I see him walk past. Before I can stop it, a soft sob escapes my throat and I realize I'm crying. I wipe the tears immediately but more keep coming.

Still not enough air.
Why can't I breathe?
My lungs hurt.

Sero walks back towards me and crouches down to check my little hiding spot.

"Oh, Denki..." Sero reaches out for me, but I flinch away. "What happened?"

He lets his arms drop as he sits next to me under the island. I shake my head and he sighs.

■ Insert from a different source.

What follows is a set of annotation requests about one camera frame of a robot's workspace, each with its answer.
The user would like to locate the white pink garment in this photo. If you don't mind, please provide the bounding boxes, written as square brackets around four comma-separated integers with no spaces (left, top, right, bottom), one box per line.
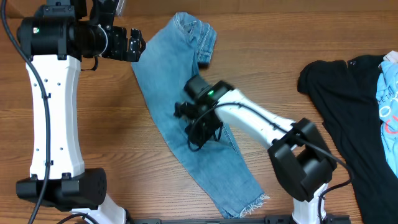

"Can I touch you?" He asks softly and after a minute I nod. He pulls Me into him and hugs me, rubbing the back of my head softly. "Are you okay? You don't have to tell me what happened I just want to know-..." He trails off as eyes land on my bruised wrist. He picks it up gingerly to make sure he isn't seeing things, but I yank it away. I hide my wrist in my Pikachu pajama pocket.  "Denki, tell me what happened. Was it Midoriya?"

"Nothing!" I exclaim through little gasps as I try to get air In.

"Denki take a deep breath with me. Okay, In..." I take a breath in with him. "And out..."

We exhale after a pause. We continue this little ritual until I can breathe again.

"Denki, you were having a panic attack. I'm worried about you, with the bruises on your wrist," He scans my body quickly, his eyes widening slightly as he sees the probably nasty bruise forming on my cheek. "And your cheek. And your unwillingness to tell me. I know something is up Pikachu. And I need you to tell me before I have to resort to getting Aizawa or having either Shinsou or Monoma use a mind control quirk on you."

"Y-you wouldn't!" I cough at their names, the thought of their worry filling my mind...

"If I have to I will. You know I don't want to, but I need you safe."

"I went a little too hard during training with Midoriya."

"The marks weren't there before."

"I guess they just took a while to form."

"You're lying to me."

"I'm not lying."

"Yes, you are."

"Whatever." I crawl out from the space, Sero following right behind we as we walk to my room. "It's not like it matters anyway, I'm going to die soon."

"Don't say that."

"Why not? It's true."

"I'll get you the surgery, Ill swear to it."

"No, you won't. It's too expensive and even if it wasn't, I don't want it. I refuse to forget them. I simply won't do it and you can't force me."

"Then you'll confess!"

"I won't and you know it. I'm not going to deal with the heart break or hear them call me a freak."

"Dude, I can't just watch you do this to yourself. For my own sanity, this friendship will have to end. I'm not going to watch my best friend do this to himself so you're on your own now unless you do what you need to do." Were outside my dorm now, I open the door and turn to face him in the door way.

"Fine. Leave. I didn't need you anyway! Fuck off then. Go."

"Alright then. Youve made your choice so don't blame me for this." He looks sad and frustrated and I just want to hug him, but I stand my ground. He turns around and walks away.

"GOOD RIDDANCE!" I slam my door shut behind me as I enter my room. 

Why did I do that? Im such a fuck up, why did I ruin that?

I slide to the ground against my door and sob quietly. 

I grab my razor blade but remember that I recently sliced my thighs so that wasnt an option anymore.

But with Sero gone...

The blade slices into my wrist as soon as the sleeve of my onesie is pulled away. 

I slice until theres no space left, Not bothering to clean up as I go to my bed and lay there until I eventually Fall asleep.


Hello everyone! I'm not sure how long this fic will be but I'm trying to make it at least 10 chapters. One thing I've noticed about hanahaki AUs is that they're always really short and that used to frustrate me, I'm starting to learn why though, it makes a better short story or side plot then a long fic so now I know not to judge. And Questions for all my lovely readers, do you understand why Denki is doing what he is? Or is it not written in a way where that's presented? Do you think Sero is in the wrong for leaving Denki in his current state? 

Personally, I agree with Sero but understand where Denki is coming from, Being as he had just relived his traumatic childhood and wasn't doing well anyway. But obviously Sero didn't know this and didn't think Denki had or would be relapsing.